Where our research led
Our research, relationships and on-ground work in Taiji led us to the conclusion that change in foreign communities who undertake small locally-led operations can only be driven from within. Forced change through harassment, manipulation and 'shame' campaigns in places like Taiji and other small fishing villages across Japan have only created barriers to any potential solutions to the hunts and have had the unintended consequence of strengthening the community's resolve to keep the industry going.
Many local people have told us that hunting in Taiji was naturally dying out before the town received such wide-spread attention. Since the arrival of activists to Taiji in 2009, the resolve of the Isana Union (whaling union) and the local community to continue the hunts is now stronger than ever before.

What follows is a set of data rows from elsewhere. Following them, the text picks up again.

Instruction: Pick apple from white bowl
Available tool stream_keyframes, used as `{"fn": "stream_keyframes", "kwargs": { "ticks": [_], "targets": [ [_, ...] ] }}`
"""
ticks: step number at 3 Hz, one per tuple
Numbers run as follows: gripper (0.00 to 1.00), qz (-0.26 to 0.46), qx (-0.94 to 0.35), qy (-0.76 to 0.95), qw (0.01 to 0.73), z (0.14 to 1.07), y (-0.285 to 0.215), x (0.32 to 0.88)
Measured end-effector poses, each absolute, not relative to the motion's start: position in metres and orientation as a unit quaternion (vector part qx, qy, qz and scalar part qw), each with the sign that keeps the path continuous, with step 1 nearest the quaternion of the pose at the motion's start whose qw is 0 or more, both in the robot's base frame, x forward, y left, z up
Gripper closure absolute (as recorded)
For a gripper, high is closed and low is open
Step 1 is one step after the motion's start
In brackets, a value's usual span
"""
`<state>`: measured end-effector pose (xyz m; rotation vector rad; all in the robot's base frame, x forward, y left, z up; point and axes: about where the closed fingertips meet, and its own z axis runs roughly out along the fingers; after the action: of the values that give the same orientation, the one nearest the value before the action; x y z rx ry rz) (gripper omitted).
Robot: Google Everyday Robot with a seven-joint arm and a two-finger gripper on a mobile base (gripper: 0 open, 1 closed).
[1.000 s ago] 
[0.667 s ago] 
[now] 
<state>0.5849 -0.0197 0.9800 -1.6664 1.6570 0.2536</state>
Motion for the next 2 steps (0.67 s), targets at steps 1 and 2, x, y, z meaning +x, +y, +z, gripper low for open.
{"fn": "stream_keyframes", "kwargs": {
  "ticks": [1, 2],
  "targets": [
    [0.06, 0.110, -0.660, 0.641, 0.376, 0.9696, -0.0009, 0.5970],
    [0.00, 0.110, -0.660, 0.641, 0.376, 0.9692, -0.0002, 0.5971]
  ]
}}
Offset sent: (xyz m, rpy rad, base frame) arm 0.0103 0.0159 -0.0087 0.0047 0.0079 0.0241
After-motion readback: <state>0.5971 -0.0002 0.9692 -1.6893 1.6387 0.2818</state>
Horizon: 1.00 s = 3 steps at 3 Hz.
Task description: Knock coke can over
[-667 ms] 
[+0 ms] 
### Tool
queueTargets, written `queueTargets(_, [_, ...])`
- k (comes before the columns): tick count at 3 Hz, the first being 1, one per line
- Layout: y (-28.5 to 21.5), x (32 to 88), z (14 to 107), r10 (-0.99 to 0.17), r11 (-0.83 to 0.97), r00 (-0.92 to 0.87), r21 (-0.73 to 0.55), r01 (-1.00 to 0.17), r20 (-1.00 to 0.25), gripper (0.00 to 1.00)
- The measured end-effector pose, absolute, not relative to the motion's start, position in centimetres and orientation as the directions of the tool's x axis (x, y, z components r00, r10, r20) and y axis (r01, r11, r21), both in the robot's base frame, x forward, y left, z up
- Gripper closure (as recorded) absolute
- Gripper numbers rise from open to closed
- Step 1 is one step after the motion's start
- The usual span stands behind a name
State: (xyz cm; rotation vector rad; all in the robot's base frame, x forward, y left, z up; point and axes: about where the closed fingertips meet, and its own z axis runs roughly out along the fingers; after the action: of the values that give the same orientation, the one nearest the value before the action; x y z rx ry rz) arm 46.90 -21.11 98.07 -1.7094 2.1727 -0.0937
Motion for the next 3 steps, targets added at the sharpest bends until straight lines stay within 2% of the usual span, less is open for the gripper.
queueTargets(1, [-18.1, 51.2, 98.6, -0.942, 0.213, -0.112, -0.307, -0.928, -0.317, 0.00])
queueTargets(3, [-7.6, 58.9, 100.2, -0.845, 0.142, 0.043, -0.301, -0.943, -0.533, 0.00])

If foreign NGO’s are truly passionate about creating change for cetaceans in Taiji we believe that they need to re-examine their tactics. Re-directing energy toward groups in Japan who can rebuild shattered relationships, overcome a lack of trust and break through the strengthened resolve among locals to continue the industry at all costs, could inspire a shift that appeals to the wider community. However, any resolution needs to be driven by local people, for local people.
When the people of Taiji decide to cease hunting cetaceans and end the captive trade it will be due to locally led initiatives driven by understanding, respect and consensus of the community on what the best outcomes are for them, their culture and the future of marine ecosystems in the area.
We will continue working with Japanese organisations and the local people of Taiji to support these initiatives.